One of the greatest songs ever is “100 Years” by Five For Fighting. I have written enough and have a long enough track record, I see it in my work. I keep thinking about someday I am going to do this or that and then before I realize it, life has just flown by. Before I started writing on AltF4, I was journaling about once a week. I have been doing that for probably fifteen years.

When I read my original writings, I still have the same delimas and I have the same unfulfilled desires. Even the lyrics of the song ring true. We we are young, we want to be older, then we are concerned with our career and future. Before we know it, we are caught up in work and family until all of the sudden, we are in our twilight. I know that I am definitely into the same pattern, where I am so busy trying to get ahead that i am missing the present.

We actually had two parties for my Grandma. The first one was family only and the second one was pretty open. It is a good sign when a couple hundred people come to to your birthday party. I have been to a lot of social events and it isn’t that often that you get that many people to an old person’s event. That says a lot to the lot about the kind of life that she leads.

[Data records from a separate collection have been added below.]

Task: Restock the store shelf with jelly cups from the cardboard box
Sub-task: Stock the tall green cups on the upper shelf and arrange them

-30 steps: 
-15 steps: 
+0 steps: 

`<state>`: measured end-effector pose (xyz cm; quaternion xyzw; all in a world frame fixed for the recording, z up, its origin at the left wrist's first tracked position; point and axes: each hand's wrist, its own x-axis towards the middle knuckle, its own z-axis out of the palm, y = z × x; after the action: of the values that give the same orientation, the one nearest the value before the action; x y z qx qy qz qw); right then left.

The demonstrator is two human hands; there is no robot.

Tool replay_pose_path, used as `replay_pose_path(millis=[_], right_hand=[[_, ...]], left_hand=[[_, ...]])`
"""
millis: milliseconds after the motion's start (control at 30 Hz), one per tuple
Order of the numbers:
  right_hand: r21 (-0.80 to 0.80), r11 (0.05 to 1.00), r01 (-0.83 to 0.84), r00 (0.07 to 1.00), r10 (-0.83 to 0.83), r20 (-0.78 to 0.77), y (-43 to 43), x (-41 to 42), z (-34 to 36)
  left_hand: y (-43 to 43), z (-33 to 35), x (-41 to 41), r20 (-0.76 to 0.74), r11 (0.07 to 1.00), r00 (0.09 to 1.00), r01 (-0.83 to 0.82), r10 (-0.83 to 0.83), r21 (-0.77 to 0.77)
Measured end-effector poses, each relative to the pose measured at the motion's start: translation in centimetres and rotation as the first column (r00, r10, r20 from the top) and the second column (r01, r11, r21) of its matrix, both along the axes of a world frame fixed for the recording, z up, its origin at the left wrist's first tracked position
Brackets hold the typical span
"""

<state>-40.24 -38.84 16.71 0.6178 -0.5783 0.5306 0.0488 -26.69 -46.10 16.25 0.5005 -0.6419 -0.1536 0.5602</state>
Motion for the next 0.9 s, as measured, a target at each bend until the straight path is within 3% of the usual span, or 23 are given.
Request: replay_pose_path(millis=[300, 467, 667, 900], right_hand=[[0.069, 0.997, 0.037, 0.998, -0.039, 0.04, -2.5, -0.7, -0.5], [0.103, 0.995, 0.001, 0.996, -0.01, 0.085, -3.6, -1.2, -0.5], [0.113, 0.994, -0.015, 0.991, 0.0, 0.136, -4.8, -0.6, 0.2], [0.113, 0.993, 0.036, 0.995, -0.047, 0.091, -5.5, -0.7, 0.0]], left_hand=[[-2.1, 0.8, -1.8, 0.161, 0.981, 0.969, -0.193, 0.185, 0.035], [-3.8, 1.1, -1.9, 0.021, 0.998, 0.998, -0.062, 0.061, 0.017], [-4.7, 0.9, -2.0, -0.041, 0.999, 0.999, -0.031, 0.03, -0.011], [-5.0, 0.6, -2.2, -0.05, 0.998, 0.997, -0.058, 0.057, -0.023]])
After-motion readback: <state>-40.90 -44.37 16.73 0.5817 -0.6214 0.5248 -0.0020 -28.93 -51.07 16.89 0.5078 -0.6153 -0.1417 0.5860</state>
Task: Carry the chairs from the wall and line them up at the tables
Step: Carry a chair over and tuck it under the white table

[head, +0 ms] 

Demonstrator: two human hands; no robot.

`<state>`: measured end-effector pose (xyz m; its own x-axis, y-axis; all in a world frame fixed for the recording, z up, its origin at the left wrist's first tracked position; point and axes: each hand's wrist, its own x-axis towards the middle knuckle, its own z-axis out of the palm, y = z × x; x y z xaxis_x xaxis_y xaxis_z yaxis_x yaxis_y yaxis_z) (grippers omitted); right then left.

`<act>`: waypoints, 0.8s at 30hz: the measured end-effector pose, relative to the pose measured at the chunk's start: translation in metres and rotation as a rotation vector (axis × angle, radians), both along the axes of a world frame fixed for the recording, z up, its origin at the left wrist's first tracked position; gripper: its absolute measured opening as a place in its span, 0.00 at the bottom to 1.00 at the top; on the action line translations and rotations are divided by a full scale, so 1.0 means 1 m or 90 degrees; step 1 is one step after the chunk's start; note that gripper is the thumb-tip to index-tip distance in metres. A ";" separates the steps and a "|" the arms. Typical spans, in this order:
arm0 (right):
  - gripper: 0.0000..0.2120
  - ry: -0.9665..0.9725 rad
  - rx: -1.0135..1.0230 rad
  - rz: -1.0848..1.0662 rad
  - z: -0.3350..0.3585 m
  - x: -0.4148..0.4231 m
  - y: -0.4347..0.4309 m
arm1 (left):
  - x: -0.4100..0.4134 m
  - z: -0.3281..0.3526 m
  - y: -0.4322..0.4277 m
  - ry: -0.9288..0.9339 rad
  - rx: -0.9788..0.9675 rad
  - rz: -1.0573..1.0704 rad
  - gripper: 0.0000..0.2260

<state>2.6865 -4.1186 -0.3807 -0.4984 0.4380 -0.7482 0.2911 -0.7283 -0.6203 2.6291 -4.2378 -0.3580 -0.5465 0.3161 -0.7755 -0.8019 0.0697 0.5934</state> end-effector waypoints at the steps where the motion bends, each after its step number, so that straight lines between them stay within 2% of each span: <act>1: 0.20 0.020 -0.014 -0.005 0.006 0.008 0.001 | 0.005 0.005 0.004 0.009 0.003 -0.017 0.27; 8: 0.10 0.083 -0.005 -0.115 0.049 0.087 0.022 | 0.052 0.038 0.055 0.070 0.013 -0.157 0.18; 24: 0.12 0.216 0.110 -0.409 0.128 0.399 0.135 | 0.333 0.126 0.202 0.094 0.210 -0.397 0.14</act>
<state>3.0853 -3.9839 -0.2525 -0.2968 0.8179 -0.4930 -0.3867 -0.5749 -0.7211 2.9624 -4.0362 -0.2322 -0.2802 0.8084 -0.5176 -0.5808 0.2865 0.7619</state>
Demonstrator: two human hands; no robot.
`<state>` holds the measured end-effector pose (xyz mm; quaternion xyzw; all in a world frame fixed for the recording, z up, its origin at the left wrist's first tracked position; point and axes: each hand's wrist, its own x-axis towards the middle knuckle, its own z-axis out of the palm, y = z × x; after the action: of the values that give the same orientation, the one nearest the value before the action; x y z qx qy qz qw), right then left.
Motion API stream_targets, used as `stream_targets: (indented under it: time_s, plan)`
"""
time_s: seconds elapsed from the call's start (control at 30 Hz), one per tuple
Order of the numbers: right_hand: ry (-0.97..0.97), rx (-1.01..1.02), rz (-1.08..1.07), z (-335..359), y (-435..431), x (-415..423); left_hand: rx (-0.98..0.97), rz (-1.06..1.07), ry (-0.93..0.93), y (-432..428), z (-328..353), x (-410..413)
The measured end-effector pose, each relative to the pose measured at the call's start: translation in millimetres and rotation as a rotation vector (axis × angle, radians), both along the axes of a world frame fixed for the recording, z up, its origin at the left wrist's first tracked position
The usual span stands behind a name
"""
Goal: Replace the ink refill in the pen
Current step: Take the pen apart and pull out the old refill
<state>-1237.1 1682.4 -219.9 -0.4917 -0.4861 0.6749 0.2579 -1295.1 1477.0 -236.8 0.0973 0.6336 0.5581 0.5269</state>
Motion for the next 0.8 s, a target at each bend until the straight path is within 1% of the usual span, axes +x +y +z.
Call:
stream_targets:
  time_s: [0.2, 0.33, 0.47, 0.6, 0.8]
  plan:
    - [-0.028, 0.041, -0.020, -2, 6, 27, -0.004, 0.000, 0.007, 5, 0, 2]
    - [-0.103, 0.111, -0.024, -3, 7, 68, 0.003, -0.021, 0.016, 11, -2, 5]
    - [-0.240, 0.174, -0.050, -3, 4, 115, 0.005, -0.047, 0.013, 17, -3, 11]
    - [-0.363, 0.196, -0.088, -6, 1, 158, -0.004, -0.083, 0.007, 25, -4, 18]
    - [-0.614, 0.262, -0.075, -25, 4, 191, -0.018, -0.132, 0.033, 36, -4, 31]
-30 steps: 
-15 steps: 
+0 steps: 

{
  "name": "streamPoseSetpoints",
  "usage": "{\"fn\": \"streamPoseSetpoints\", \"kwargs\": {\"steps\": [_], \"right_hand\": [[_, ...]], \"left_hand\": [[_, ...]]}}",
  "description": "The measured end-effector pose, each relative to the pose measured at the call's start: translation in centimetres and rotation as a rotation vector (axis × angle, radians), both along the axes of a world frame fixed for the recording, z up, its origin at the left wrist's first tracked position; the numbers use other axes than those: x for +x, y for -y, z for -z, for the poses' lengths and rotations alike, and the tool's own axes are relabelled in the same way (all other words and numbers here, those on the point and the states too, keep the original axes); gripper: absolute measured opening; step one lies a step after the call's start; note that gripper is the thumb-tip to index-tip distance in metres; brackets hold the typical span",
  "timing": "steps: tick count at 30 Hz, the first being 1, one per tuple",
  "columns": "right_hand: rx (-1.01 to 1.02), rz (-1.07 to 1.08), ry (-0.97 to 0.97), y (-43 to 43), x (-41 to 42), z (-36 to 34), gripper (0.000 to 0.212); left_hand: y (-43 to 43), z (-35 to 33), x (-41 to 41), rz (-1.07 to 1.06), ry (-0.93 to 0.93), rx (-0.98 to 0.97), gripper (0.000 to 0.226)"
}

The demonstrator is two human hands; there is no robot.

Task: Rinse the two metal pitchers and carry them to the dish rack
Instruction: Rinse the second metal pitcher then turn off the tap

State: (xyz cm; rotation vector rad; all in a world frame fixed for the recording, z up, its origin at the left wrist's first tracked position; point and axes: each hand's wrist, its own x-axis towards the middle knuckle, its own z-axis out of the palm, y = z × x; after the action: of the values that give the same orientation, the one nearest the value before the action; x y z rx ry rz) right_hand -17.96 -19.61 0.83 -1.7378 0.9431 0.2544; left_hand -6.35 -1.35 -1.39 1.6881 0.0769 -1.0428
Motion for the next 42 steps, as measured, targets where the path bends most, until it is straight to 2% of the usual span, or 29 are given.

End Your Programming Routine: It’s kind of hard to get dedicated time at someone’s special day. It is always like that at birthdays and weddings. But, I recently I spent an hour on the couch reminiscing about her party certain life events that I had never heard about this previously. It was a good conversation and I didn’t want to leave her in the room alone when everyone went to another room. It was a good time and I wish many more but I realize that there probably won’t be too many more. Not only do I need to take my own advice about my own life but I need to make sure that I take advantage of this relationship while I still can.